Il web si mobilita per 4 progetti culturali no profit

di ilTorinese pubblicato lunedì 19 dicembre 2016

borgate-2Laboratori di cucina africana, sonorizzazione di parchi e giardini, possibilità di assistere alle prove dei concerti, un festival letterario delle borgate alpine: ecco i 4 progetti culturali no profit per i quali il 16 dicembre scatta la raccolta fondi online. Sono i vincitori del bando + Risorse di Fondazione Sviluppo e Crescita CRT ed Eppela che, per contatti, progetti e raccolta, è la prima piattaforma italiana di crowdfunding reward based (e nella cinquina delle principali a livello europeo).Progetti interessanti che per tramutarsi in realtà hanno però bisogno dell’aiuto di tutti. Come? Con il coinvolgimento dei cittadini tramite il web, perché saranno proprio gli utenti online con le loro donazioni a decretarne il successo.
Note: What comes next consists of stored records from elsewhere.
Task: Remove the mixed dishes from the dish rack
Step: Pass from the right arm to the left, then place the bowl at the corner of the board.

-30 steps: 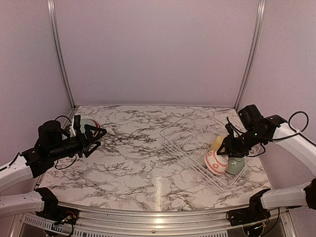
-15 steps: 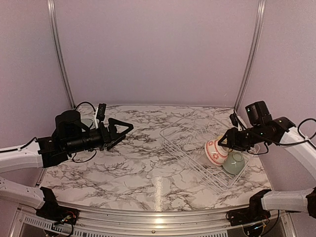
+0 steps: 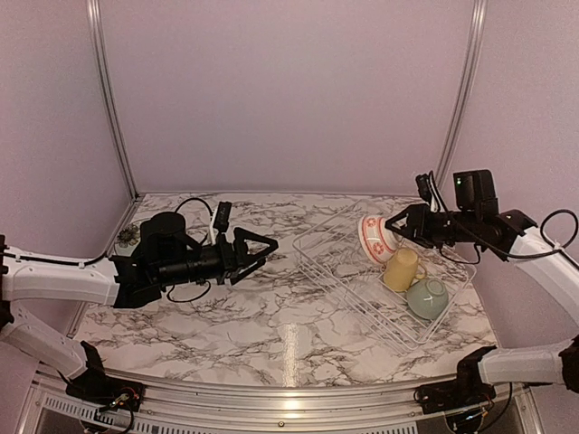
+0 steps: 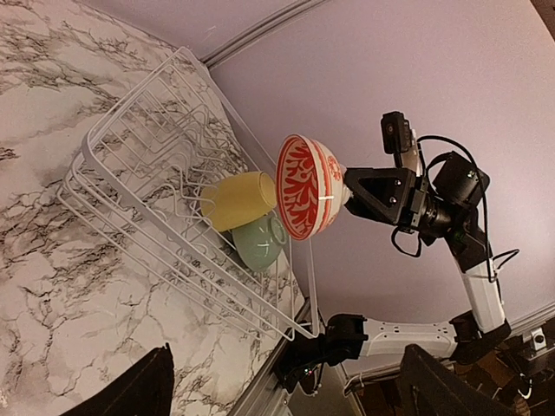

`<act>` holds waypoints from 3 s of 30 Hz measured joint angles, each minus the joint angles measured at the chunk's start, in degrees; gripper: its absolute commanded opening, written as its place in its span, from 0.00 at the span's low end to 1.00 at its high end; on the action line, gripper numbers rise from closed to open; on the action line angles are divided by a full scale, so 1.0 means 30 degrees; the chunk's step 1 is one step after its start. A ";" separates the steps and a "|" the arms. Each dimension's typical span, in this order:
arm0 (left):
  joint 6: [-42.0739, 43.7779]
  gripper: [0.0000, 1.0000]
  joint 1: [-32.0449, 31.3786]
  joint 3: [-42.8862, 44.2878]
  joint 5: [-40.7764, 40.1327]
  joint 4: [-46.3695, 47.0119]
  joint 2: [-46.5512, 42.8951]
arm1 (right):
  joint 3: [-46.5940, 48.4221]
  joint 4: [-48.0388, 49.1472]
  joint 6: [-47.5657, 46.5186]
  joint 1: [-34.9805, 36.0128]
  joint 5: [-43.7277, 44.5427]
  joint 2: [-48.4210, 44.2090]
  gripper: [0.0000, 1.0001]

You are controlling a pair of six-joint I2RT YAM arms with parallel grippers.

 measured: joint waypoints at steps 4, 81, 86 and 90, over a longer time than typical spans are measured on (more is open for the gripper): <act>-0.0583 0.93 -0.0007 0.0036 0.0328 0.1814 0.0444 | 0.0226 0.3155 0.1078 0.0437 -0.1443 0.1217 0.00; -0.2251 0.00 0.0124 -0.3934 -0.4022 -0.1566 -0.7905 | 0.3402 1.7012 0.6251 0.9296 -0.6200 1.1278 0.98; -0.2106 0.00 0.0372 -0.4153 -0.5107 -0.4728 -1.0112 | 0.3774 1.6145 0.5297 0.9231 -0.5785 1.1278 0.99; -0.1887 0.00 0.0947 -0.3708 -0.6062 -0.8735 -1.1315 | 0.3796 1.5081 0.4597 0.9165 -0.5260 1.1278 0.99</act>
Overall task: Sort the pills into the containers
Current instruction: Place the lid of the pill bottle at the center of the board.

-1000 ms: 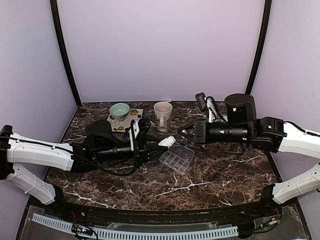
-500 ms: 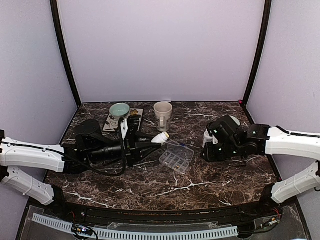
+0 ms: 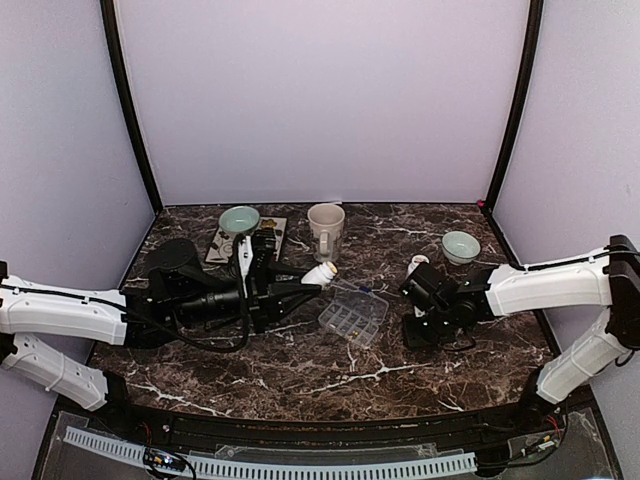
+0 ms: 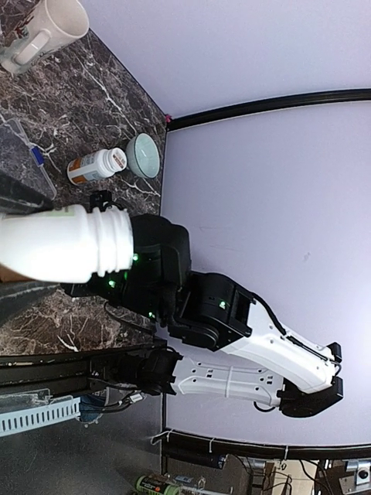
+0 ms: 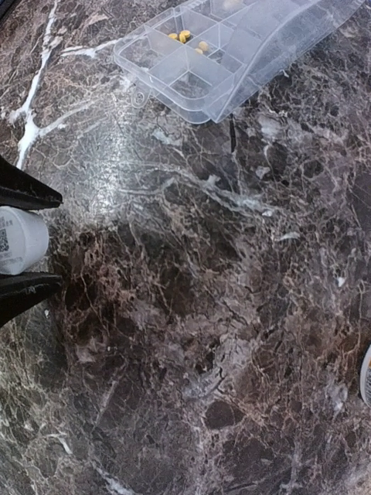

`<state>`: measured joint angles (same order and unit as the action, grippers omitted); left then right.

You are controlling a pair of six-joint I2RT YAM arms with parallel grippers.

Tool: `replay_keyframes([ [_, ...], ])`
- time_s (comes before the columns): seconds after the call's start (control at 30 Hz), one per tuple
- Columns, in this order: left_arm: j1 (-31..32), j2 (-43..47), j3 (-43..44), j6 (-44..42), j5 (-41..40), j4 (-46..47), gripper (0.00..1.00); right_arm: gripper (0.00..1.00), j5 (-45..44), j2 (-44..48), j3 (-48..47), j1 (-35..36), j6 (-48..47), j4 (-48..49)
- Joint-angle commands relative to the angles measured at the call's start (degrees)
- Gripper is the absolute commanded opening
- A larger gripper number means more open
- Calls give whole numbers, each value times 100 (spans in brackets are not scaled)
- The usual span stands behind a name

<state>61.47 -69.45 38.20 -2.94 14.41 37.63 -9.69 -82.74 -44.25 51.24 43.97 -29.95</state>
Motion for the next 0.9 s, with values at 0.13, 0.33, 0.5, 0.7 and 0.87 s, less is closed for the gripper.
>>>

Le campagne di crowdfunding dureranno 40 giorni durante i quali raccogliere i fondi sulla piattaforma eppela.com. I sostenitori saranno anche i primi beneficiari dei progetti, e non dovranno fare tutto da soli: è infatti previsto il cofinanziamento delle offerte raccolte in base al meccanismo del matching grant, per cui raggiunto il 50% dell’obiettivo fissato, interviene poi la Fondazione Sviluppo e Crescita Crt con il restante 50%. Vediamo allora più da vicino i progetti culturali e sociali che potrebbero divenire realtà.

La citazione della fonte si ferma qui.